Байбаков никогда не работал в Ленинграде, с руководством этого города и области не имел прямых контактов. Но вот с Госпланом и его председателем Вознесенским министр нефтяной промышленности, как и любой министр, не мог не быть связан по службе. Кто, как не глава Госплана, выступал защитником общегосударственных интересов, укрощая ведомственный эгоизм, и к кому, как не к нему, по разным поводам апеллировали, а то и шли на поклон отраслевые «генералы». Сталин до известных пор считал, что никто лучше, чем Вознесенский, не справится с этой работой. Писатель Константин Симонов со слов министра путей сообщения И. В. Ковалева записал такие высказывания Сталина о Вознесенском:
«Вот Вознесенский, чем он отличается в положительную сторону от других заведующих, — как объяснил мне Ковалев, Сталин иногда так иронически “заведующими” называл членов Политбюро, курировавших деятельность нескольких подведомственных им министерств. — Другие заведующие, если у них есть между собой разногласия, стараются сначала согласовать между собой разногласия, а потом уже в согласованном виде довести до моего сведения. Даже если остаются не согласными друг с другом, все равно согласовывают на бумаге и приносят согласованное. А Вознесенский, если не согласен, не соглашается согласовывать на бумаге. Входит ко мне с возражениями, с разногласиями. Они понимают, что я не могу все знать, и хотят сделать из меня факсимиле. Я не могу все знать. Я обращаю внимание на разногласия, на возражения, разбираюсь, почему они возникли, в чем дело. А они прячут это от меня. Проголосуют и спрячут, чтоб я поставил факсимиле. Хотят сделать из меня факсимиле. Вот почему я предпочитаю их согласованиям возражения Вознесенского».
Был ли Вознесенский действительно здравомыслящим экономистом, противостоящим консерваторам из Политбюро, за что якобы и поплатился? Нет, едва ли он относился благосклонно к децентрализации или рыночным механизмам. Настоящей причиной его падения, полагает историк Олег Хлевнюк, была утрата им в глазах Сталина репутации «честного» администратора, сигнализирующего наверх о реальном положении дел. Сталин ценил председателя Госплана за неуступчивость в принципиальных вопросах, за то, что в ущерб делу с Вознесенским было невозможно «договориться».

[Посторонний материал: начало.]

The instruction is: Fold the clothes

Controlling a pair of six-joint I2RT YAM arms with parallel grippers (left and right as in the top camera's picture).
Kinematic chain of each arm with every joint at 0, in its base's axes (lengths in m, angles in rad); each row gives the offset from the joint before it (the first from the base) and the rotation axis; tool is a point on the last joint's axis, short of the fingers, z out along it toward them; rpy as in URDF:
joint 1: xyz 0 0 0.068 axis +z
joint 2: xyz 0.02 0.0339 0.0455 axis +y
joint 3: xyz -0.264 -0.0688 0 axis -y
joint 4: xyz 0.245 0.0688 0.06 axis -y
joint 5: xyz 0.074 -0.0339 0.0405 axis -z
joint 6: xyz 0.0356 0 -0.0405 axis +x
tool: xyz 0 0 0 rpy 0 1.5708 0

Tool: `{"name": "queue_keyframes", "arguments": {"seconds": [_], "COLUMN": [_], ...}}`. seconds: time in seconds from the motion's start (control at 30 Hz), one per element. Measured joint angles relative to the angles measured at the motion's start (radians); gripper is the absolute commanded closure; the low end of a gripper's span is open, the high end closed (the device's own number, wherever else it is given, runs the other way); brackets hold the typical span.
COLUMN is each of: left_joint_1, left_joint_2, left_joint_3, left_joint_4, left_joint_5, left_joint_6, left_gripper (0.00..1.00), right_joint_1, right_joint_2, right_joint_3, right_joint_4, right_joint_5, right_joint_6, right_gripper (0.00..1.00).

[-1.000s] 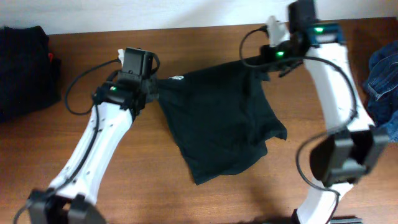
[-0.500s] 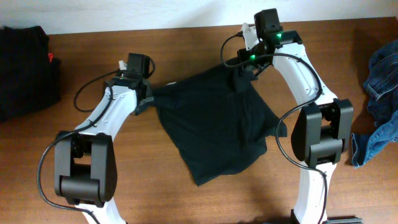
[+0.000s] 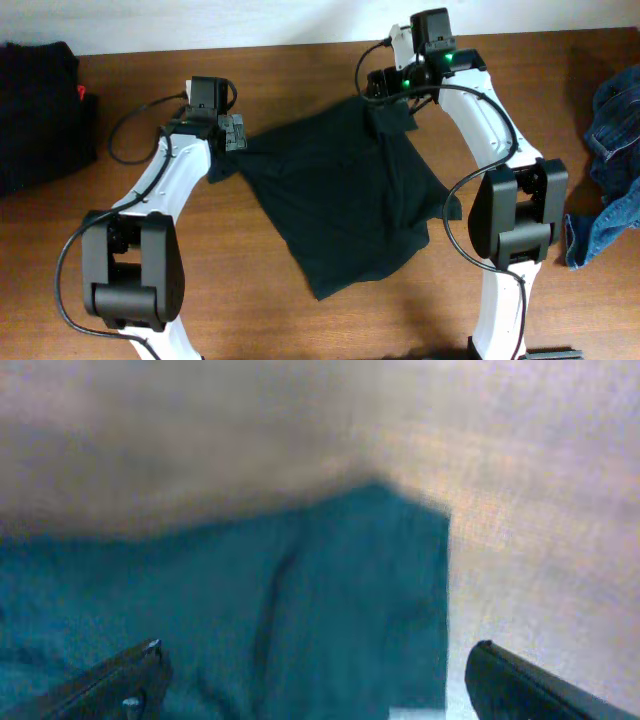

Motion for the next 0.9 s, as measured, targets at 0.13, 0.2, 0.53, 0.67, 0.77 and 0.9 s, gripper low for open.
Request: {"name": "queue_keyframes", "arguments": {"seconds": [0.13, 0.2, 0.53, 0.67, 0.77, 0.9], "left_joint_1": [-0.005, -0.008, -0.031, -0.057, -0.076, -0.092], "left_joint_2": [-0.016, -0.039, -0.081, -0.079, -0.064, -0.023], "left_joint_3": [0.055, 0.060, 0.077, 0.078, 0.079, 0.081], "left_joint_4": [-0.110, -0.136, -0.101, -0.047, 0.013, 0.073], "left_joint_5": [0.016, 0.048, 0.388, 0.444, 0.464, 0.477], "left_joint_6": [0.036, 0.060, 0.332, 0.454, 0.522, 0.588], "left_gripper": [0.36, 0.53, 1.00, 1.00, 1.00, 1.00], "right_joint_1": [0.000, 0.000, 0.000, 0.000, 0.001, 0.014], "right_joint_2": [-0.021, -0.043, -0.112, -0.112, -0.112, -0.112], "right_joint_3": [-0.001, -0.002, -0.023, -0.071, -0.128, -0.224], "right_joint_4": [-0.268, -0.395, -0.653, -0.666, -0.656, -0.612], "right_joint_5": [-0.006, -0.008, -0.043, -0.061, -0.067, -0.072], "right_joint_6": [0.024, 0.044, 0.189, 0.246, 0.302, 0.359], "right_gripper": [0.00, 0.06, 0.96, 0.96, 0.96, 0.96]}}
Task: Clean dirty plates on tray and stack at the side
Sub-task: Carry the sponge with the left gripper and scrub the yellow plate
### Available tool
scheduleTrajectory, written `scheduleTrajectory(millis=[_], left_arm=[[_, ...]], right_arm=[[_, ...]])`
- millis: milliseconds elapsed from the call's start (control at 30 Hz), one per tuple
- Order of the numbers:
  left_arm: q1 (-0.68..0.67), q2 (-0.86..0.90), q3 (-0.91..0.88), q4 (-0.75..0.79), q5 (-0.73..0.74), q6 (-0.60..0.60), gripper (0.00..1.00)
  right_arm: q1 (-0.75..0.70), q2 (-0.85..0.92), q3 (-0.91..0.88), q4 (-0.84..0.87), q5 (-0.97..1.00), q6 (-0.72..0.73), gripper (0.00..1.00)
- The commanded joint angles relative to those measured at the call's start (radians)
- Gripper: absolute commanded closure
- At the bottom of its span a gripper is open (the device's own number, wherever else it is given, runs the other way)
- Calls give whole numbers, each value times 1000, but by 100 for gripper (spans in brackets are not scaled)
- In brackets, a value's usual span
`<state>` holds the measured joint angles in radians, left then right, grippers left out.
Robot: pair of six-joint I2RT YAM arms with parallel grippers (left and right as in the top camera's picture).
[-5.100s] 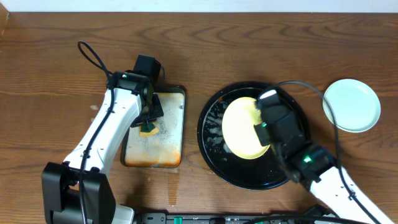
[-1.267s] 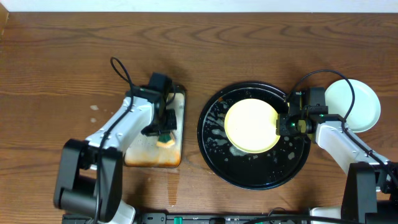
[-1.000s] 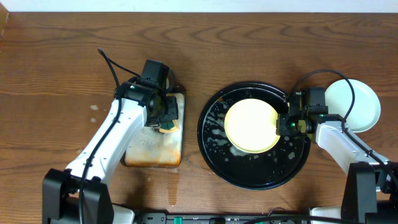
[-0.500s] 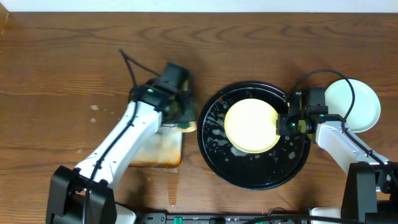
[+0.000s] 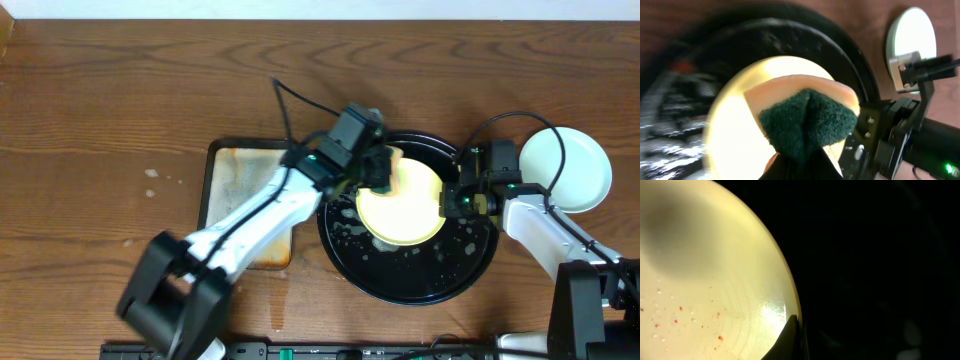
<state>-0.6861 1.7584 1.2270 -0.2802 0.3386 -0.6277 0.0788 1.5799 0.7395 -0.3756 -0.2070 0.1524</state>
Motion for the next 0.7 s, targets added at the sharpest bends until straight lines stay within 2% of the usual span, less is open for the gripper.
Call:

Таким же — твердым, непоколебимым, но и резким, неуравновешенным — Вознесенского запомнил Я. Е. Чадаев, занимавший пост управляющего делами Совета министров: «Николай Алексеевич работал с исключительной энергией, быстро и эффективно решал возникавшие проблемы. Но не умел скрывать своего настроения, был слишком вспыльчив. Причем плохое настроение проявлялось крайней раздражительностью, высокомерием и заносчивостью. Но когда Вознесенский был в хорошем настроении, он был остроумен, жизнерадостен, весел, любезен. В его манере держать себя, в беседах проявлялись его образованность, начитанность, высокая культура. Но такие мгновения были довольно редки. Они проскальзывали как искры, а затем Вознесенский опять становился мрачным, несдержанным и колючим. Идя к нему на прием, никто из сотрудников не был уверен, что все пройдет гладко, что вдруг он внезапно не вскипит, не обрушит на собеседника едкого сарказма, издевательской реплики».